As it is my usual practice after work, I went to the gym on October 1, 2014. This being a gym I frequent, I am known well to the gym’s staff.
On this fateful day, I was met at the gym’s entrance by the owner who asked: "Idris, where are you from?"
Surprised by the question, I replied in a casual manner:"Houston, Texas".
But she persisted, and said: “I mean, where in Africa are you from?”
I replied a bit indignantly this time: "Nigeria ".
“Oh”, she said, “I just wanted to check if you were from Liberia".
It was only then I understood her reason for asking me in the first place. I retorted: "What if I was? You don't want me to spread Ebola among folks here?"
By this time she was red in the face, and started explaining that she just wanted to be sure I did not have family members from Liberia visiting.
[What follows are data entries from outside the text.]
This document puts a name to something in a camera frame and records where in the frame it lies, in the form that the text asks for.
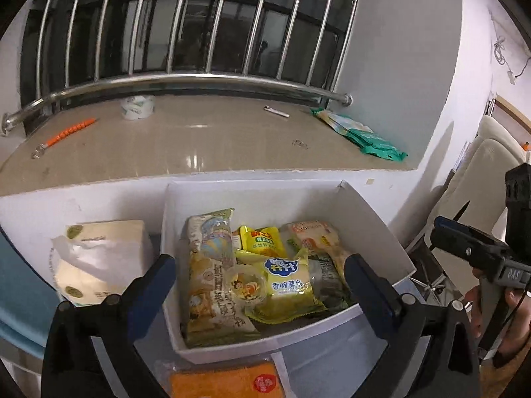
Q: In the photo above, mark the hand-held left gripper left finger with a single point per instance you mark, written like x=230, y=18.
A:
x=159, y=282

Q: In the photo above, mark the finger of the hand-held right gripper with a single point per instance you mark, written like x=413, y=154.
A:
x=464, y=244

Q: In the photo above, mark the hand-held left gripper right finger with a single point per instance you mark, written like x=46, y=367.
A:
x=361, y=290

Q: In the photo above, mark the dark green snack packet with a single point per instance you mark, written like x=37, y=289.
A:
x=327, y=275

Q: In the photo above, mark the long cream snack packet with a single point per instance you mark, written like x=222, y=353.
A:
x=207, y=257

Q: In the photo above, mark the yellow potato snack packet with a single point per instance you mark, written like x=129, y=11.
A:
x=290, y=294

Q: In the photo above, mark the clear cookie packet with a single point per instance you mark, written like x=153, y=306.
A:
x=315, y=236

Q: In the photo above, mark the small jelly cup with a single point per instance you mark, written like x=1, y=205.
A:
x=244, y=288

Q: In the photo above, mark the small yellow snack packet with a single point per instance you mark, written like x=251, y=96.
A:
x=261, y=241

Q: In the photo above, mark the white cardboard box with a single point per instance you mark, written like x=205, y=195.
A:
x=257, y=199

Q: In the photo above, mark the person's right hand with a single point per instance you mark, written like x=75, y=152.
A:
x=516, y=327

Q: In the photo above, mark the cream chair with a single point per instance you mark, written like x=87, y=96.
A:
x=477, y=174

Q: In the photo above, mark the cream tissue pack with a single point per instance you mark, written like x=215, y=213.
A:
x=103, y=253

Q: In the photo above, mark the grey table cloth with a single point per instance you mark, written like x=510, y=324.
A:
x=323, y=352

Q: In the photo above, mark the wooden framed board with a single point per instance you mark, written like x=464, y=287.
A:
x=512, y=112

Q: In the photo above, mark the orange snack packet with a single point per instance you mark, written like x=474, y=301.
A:
x=215, y=383

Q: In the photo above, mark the green wet wipes packet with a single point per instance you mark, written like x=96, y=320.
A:
x=375, y=143

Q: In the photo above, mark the pale green pouch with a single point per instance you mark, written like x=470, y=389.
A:
x=336, y=121

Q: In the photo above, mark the orange beaded tool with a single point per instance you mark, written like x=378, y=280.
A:
x=68, y=132

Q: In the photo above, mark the clear tape roll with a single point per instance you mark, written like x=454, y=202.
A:
x=137, y=107

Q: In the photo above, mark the dark glass window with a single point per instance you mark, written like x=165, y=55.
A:
x=166, y=29

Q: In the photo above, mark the steel window guard rail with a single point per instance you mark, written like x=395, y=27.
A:
x=166, y=78
That was just three days after Thomas Duncan, lately of Dallas but formerly of Liberia, had been admitted to the Texas Health Presbyterian Hospital, in Dallas, Texas, and seven days before he died, becoming the first case of Ebola diagnosed on US soil.
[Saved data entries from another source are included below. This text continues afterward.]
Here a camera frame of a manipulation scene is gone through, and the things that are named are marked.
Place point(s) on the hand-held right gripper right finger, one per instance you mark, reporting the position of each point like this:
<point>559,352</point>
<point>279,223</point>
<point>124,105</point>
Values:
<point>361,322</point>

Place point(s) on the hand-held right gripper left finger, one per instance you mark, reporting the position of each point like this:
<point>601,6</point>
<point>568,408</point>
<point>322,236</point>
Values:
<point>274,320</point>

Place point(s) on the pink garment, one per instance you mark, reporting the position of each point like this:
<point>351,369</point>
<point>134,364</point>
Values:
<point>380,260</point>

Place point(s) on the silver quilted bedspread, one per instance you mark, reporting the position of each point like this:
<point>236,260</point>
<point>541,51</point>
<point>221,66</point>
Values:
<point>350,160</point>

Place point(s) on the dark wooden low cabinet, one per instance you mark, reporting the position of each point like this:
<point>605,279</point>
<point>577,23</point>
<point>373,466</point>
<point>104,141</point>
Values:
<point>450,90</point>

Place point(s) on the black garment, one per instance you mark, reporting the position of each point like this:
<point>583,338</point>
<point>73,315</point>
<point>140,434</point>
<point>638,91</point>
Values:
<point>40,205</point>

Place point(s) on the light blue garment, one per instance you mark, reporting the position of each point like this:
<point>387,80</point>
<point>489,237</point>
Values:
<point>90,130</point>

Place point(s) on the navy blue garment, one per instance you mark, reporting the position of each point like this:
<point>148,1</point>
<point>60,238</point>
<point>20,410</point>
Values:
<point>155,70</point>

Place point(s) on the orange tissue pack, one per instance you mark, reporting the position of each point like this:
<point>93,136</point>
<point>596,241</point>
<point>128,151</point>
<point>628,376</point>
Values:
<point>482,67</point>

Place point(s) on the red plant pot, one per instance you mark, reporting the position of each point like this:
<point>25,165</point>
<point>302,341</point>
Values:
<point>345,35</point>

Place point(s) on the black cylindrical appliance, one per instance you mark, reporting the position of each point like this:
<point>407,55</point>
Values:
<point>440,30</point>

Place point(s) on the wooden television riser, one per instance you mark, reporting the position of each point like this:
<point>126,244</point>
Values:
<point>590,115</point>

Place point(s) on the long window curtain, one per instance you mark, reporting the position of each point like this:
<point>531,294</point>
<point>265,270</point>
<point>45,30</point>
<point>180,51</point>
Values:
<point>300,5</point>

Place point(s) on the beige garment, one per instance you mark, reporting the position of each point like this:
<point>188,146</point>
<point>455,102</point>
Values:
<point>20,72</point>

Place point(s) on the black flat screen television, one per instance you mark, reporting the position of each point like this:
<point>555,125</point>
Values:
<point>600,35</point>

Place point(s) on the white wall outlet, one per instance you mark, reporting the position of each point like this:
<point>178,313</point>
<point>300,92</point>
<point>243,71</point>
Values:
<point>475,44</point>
This incident, and several others that have occurred in the past few weeks, have brought to light the subtle stigmatization of people of West African descent as result of the fear of Ebola transmission among fellow Americans.
There is the widely reported case of Navarro College, a school in Texas that rescinded admission to Nigerian students based on a school policy of "not accepting international students from countries with Ebola cases.”
This irony is not lost to a host of observers who noted that Dallas, 31 miles away from the school, had current Ebola cases at the time while Nigeria had contained the disease.
On October 20, the World Health Organization declared Nigeria Ebola-free having reached the 42-day milestone of no new Ebola cases.
That this idea of erring on the side of “caution” and fear is already seeping from our institutions into the general populace is not in doubt.
A joke that has since gone viral on social media also reflects this: "Public Service Announcement for Africans in the US: Don’t cough, sneeze, sweat, or breathe in public until further notice”.
There is no doubt that Ebola is scary. I would expect anyone to be scared of a very dangerous disease such as Ebola. What is not right is to take actions based solely on fear, stewed in ignorance.
I was part of Nigeria’s virtual EbolaAlert.Org team that leveraged mobile technology and social media to help create mass awareness and respond in real time to questions, concerns, tweets, and rumors before Nigeria was able to contain the spread of the disease.
And we did see people responding with fear and also witnessed the spread of silly rumours at the height of Nigeria’s scare.
I see parallels between the ignorance of the people who ingested lots of salt and kolanuts (leading to a few deaths) in an attempt to protect themselves from contracting Ebola in Nigeria, and the people at Navarro College and elsewhere who think they can get Ebola by sharing classrooms with their West Africans neighbours.
The Navarro incident reinforces what I have known that “it is one thing to be educated but it is another to be enlightened”. I wonder what sort of enlightenment Navarro has to offer its students.
As Seth Godin recently wrote “It's tempting to panic, or to turn away, or to lock up or isolate everyone who makes us nervous. But we can (and must) do better than that. Panic, like terror, is also a virus, one that spreads.”